* WHAT YOU SHOULD DO *
If a line below includes the string "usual", copy it.

* DATA FOR THIS EXERCISE *
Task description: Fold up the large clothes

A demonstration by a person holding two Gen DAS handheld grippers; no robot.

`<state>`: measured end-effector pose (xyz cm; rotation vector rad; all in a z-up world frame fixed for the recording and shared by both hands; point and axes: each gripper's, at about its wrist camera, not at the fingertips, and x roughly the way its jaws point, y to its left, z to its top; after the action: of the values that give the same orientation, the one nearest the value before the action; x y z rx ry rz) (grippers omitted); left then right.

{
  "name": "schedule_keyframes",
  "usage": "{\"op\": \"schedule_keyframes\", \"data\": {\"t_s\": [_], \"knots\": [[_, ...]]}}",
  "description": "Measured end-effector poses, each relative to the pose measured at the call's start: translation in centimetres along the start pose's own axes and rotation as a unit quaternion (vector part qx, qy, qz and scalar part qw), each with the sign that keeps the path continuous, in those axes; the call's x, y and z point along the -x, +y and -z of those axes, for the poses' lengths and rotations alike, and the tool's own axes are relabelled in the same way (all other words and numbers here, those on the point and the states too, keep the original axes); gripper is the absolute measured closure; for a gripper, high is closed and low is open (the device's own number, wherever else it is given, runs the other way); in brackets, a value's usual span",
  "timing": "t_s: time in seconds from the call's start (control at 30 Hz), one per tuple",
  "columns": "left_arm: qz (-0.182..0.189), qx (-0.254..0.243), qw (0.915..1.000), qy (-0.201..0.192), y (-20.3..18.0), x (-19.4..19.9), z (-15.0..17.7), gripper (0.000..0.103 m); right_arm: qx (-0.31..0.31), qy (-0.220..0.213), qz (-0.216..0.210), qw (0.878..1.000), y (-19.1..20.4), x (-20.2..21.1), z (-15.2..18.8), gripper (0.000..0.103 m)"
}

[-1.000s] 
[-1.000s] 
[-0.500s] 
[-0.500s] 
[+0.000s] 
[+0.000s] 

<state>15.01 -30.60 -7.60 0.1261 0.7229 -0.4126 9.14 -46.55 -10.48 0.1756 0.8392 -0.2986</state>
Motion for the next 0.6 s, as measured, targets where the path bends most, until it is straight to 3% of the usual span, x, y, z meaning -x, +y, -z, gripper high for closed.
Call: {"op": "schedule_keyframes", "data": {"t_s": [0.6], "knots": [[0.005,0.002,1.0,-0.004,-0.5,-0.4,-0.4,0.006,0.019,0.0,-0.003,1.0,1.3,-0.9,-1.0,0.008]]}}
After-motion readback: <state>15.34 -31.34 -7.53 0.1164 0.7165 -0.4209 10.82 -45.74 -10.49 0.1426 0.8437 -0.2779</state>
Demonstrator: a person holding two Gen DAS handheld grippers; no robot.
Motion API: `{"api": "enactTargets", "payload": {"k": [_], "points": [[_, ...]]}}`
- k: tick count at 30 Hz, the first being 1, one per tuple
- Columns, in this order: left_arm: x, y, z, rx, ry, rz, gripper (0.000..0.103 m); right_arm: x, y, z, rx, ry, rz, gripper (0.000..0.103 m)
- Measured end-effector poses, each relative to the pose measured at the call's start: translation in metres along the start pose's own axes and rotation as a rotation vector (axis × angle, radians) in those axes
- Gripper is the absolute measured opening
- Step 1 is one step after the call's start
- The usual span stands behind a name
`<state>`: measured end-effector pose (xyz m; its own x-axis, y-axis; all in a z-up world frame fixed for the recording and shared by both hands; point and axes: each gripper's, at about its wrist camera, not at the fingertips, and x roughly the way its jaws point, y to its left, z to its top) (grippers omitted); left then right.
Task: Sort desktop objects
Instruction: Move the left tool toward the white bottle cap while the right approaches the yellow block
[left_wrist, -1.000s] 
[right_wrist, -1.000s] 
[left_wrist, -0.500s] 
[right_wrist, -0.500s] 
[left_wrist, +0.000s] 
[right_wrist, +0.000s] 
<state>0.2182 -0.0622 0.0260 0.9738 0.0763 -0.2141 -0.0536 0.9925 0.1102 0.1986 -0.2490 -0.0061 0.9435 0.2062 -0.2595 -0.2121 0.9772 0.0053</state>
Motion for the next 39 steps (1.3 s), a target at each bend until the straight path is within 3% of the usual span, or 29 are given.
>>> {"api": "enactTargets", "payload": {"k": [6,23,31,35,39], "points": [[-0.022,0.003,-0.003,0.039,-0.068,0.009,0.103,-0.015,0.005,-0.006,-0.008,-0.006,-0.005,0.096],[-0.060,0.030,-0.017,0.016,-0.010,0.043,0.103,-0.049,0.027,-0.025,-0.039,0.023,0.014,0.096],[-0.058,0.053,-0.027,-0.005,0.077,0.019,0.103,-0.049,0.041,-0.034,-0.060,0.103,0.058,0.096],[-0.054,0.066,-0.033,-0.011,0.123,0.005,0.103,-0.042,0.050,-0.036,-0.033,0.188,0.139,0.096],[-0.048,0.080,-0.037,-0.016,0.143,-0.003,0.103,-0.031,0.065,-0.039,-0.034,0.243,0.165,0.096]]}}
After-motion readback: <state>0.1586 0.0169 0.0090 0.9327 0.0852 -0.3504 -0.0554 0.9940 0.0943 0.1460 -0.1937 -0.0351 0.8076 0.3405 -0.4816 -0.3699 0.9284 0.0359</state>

* WRITTEN SOLUTION *
  "description": "Measured end-effector poses, each relative to the pose measured at the call's start: translation in centimetres along the start pose's own axes and rotation as a unit quaternion (vector part qx, qy, qz and scalar part qw), each with the sign that keeps the path continuous, in those axes; the call's x, y and z point along the -x, +y and -z of those axes, for the poses' lengths and rotations alike, and the tool's own axes are relabelled in the same way (all other words and numbers here, those on the point and the states too, keep the original axes); gripper is the absolute measured closure; for a gripper, high is closed and low is open (the device's own number, wherever else it is given, runs the other way); in brackets, a value's usual span",
Motion for the next 0.6 s, as measured, targets where the path bends most, until it is straight to 3% of the usual span, x, y, z meaning -x, +y, -z, gripper high for closed.
- The usual span stands behind a name
Motion for the next 39 steps (1.3 s), a target at each bend until the straight path is within 3% of the usual span, or 29 are given.

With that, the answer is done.